All lines of the material that contain "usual" must be copied out.

════════════════════

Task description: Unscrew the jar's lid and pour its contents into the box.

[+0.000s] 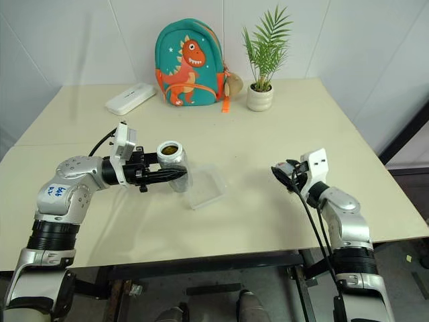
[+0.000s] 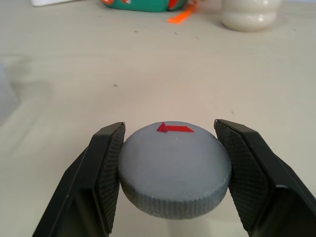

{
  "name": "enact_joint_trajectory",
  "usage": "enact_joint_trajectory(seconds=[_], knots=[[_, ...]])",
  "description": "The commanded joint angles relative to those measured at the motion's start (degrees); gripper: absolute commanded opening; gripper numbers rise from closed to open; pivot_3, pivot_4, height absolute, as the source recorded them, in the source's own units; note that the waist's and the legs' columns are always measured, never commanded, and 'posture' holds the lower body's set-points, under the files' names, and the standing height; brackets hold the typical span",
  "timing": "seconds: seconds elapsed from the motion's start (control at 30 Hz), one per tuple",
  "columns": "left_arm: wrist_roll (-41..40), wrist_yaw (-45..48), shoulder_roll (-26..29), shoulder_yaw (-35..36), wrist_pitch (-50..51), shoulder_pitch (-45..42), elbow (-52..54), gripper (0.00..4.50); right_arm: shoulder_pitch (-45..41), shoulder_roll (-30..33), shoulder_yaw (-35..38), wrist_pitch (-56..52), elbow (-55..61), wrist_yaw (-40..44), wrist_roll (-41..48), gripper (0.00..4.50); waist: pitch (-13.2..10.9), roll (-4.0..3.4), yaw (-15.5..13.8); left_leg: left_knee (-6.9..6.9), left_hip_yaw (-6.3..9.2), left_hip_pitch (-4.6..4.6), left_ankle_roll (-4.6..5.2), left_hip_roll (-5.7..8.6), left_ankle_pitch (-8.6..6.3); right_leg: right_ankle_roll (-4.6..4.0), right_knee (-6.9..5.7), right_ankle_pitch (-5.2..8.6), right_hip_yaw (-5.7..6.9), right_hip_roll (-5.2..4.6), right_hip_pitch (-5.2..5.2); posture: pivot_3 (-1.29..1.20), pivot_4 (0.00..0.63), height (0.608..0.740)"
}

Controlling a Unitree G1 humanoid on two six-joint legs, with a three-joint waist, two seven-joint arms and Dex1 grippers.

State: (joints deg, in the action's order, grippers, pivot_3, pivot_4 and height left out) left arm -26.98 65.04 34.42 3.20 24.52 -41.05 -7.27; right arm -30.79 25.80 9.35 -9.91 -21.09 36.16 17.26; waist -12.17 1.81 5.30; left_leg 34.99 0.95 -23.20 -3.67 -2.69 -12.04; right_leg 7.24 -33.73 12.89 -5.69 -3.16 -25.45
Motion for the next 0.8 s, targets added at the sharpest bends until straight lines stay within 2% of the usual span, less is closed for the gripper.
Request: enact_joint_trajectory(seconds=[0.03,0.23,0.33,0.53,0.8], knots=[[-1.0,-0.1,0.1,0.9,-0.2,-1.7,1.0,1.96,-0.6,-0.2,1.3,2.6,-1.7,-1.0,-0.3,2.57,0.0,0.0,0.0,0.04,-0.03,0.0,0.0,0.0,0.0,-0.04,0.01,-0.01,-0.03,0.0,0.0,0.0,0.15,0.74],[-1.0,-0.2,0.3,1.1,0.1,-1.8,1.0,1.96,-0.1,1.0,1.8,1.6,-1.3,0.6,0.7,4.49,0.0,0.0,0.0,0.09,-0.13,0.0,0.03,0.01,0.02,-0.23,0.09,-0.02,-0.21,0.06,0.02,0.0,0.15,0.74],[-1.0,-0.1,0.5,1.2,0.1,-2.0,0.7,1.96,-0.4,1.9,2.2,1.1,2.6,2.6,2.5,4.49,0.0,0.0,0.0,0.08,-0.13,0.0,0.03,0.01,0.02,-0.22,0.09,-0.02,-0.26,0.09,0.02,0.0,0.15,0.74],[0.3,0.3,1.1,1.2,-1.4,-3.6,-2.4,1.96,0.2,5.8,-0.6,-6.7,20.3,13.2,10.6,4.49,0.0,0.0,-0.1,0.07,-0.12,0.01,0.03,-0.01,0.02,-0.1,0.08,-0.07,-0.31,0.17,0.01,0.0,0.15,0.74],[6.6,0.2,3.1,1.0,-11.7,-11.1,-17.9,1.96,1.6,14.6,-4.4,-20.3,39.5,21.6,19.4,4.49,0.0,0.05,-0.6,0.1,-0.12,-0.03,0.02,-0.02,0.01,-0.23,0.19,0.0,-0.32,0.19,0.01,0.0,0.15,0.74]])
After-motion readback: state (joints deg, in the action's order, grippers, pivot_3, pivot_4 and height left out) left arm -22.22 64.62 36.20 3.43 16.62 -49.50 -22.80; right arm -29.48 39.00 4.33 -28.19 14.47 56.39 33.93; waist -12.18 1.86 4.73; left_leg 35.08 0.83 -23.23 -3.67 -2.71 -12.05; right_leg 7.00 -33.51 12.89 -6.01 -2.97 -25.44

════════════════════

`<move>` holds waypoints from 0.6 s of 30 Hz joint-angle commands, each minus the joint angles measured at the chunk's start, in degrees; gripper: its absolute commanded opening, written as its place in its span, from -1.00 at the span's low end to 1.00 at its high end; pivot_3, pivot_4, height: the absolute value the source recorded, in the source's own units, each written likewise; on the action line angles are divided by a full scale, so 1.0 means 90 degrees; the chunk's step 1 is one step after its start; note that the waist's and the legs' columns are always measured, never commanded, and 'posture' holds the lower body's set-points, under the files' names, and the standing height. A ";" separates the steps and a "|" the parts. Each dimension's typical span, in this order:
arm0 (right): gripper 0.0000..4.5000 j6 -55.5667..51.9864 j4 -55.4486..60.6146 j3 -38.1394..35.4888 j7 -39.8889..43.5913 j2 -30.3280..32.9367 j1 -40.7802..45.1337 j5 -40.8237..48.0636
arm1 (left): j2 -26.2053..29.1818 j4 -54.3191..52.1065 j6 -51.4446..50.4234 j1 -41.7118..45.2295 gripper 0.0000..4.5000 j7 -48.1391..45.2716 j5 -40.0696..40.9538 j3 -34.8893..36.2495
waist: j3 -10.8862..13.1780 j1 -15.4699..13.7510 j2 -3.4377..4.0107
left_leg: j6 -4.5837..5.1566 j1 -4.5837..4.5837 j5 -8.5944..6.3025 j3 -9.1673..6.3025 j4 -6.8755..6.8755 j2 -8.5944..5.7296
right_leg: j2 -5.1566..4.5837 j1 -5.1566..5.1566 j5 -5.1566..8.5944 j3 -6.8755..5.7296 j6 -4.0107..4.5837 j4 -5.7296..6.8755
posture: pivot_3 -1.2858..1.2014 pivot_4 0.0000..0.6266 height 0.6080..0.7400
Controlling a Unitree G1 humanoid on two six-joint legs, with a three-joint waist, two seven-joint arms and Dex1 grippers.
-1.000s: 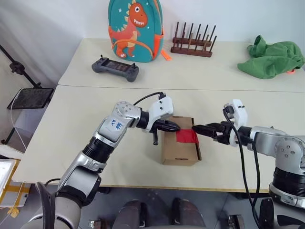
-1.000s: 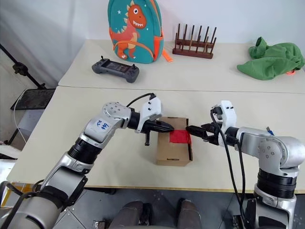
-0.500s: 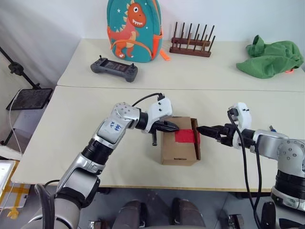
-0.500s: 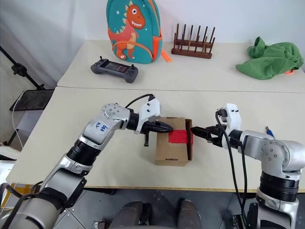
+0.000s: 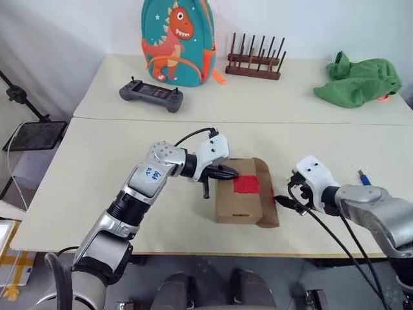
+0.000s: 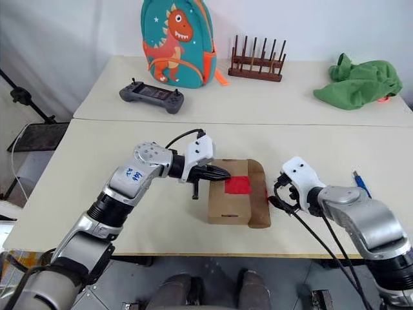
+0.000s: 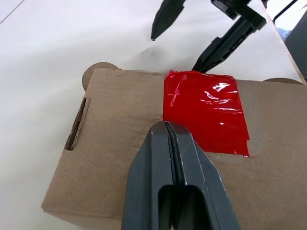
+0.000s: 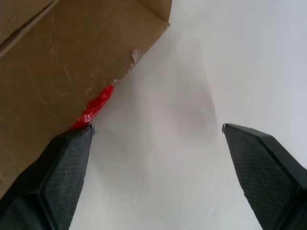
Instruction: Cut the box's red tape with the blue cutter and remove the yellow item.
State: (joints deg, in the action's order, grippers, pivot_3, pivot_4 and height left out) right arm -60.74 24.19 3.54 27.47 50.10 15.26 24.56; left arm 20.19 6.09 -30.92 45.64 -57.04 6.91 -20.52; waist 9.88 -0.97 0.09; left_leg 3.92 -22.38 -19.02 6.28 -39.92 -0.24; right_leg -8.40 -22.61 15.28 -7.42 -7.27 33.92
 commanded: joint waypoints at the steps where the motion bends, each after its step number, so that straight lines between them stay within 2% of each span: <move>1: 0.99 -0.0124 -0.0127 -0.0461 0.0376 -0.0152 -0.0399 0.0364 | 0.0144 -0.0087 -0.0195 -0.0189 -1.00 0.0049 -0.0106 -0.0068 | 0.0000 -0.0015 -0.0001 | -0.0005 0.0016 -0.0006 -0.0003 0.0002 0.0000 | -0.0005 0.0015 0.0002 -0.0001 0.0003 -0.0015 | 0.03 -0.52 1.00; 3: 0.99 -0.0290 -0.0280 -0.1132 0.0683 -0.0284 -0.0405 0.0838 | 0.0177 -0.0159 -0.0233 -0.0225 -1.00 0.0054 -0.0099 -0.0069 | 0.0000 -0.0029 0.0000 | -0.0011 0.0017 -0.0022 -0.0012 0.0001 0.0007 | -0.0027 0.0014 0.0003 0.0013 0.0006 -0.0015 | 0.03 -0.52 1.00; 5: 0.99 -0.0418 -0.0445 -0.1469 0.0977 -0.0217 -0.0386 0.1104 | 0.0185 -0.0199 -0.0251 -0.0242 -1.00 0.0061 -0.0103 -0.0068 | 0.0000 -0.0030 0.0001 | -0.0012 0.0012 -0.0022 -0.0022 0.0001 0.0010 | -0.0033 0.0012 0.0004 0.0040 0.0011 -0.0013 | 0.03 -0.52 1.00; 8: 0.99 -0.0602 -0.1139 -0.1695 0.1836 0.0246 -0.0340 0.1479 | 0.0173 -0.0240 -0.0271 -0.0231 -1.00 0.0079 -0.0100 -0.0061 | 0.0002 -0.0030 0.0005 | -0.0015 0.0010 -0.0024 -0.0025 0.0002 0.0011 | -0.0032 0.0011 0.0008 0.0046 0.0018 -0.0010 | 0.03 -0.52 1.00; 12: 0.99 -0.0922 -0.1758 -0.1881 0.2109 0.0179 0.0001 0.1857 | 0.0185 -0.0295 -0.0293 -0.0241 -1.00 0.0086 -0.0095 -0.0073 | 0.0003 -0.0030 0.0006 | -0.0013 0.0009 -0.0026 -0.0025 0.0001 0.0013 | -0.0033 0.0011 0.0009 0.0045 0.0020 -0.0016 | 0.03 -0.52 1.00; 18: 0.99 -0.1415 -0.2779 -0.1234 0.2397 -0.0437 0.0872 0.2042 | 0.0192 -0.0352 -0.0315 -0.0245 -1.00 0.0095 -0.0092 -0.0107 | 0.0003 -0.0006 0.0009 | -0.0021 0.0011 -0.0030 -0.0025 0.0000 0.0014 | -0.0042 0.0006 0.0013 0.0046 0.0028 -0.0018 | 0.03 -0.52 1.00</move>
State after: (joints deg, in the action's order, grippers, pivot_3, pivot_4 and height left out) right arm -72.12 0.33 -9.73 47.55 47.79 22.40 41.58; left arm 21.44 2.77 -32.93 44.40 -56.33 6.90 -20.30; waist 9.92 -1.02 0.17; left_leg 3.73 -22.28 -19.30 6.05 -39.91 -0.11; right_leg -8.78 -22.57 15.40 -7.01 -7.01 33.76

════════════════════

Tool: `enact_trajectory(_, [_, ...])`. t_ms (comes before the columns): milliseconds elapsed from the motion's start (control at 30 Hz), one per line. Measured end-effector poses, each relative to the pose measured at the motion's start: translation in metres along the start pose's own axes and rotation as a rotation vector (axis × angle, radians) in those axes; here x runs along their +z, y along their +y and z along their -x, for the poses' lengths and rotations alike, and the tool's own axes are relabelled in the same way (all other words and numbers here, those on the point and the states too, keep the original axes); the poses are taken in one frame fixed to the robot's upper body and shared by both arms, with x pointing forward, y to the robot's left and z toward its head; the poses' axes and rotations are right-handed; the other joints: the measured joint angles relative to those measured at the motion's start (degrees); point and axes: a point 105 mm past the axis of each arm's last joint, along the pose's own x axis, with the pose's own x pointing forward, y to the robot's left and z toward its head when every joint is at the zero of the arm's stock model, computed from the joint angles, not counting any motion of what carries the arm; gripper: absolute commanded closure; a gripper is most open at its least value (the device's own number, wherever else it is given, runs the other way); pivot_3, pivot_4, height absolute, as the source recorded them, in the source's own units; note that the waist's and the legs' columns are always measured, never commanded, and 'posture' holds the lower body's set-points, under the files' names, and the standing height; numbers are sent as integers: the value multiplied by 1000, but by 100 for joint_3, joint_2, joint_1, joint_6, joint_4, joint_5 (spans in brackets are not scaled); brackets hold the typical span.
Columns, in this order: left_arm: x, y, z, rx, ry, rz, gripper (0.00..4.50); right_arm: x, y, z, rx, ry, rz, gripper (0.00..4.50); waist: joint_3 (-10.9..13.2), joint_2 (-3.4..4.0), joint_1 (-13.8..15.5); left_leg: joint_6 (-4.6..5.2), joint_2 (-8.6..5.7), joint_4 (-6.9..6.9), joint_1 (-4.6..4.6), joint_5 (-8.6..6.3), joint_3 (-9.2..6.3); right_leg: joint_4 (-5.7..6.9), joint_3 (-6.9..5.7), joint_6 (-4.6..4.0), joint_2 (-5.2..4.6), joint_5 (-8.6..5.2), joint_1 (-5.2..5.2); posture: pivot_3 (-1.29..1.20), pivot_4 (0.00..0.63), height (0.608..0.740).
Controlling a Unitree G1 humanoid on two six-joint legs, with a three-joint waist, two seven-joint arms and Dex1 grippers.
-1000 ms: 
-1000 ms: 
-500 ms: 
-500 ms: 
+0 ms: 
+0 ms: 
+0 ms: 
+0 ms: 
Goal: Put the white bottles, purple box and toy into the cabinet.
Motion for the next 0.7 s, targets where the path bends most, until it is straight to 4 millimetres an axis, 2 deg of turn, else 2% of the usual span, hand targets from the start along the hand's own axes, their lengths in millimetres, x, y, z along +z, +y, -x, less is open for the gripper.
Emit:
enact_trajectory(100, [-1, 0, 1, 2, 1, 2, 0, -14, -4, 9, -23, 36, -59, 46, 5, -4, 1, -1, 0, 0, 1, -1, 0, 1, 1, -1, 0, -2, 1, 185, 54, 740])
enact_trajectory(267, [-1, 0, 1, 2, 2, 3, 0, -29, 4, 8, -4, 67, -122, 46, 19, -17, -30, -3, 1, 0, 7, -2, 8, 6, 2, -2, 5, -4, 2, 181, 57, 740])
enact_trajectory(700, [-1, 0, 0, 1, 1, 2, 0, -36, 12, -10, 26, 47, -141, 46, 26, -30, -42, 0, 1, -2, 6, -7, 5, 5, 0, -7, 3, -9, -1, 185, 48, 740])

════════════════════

* _Written response_
Motion for the next 0.8 s, targets added at the sharpest bends until straight lines stay within 2% of the usual span, less is closed for the gripper.
Motion for the next 0.7 s, targets where the path bends most, until it is straight to 4 millimetres an axis, 2 deg of turn, else 2% of the usual span, hand targets from the start along the hand's own axes, their lengths in millimetres, x, y, z along +z, +y, -x, less is open for the gripper.

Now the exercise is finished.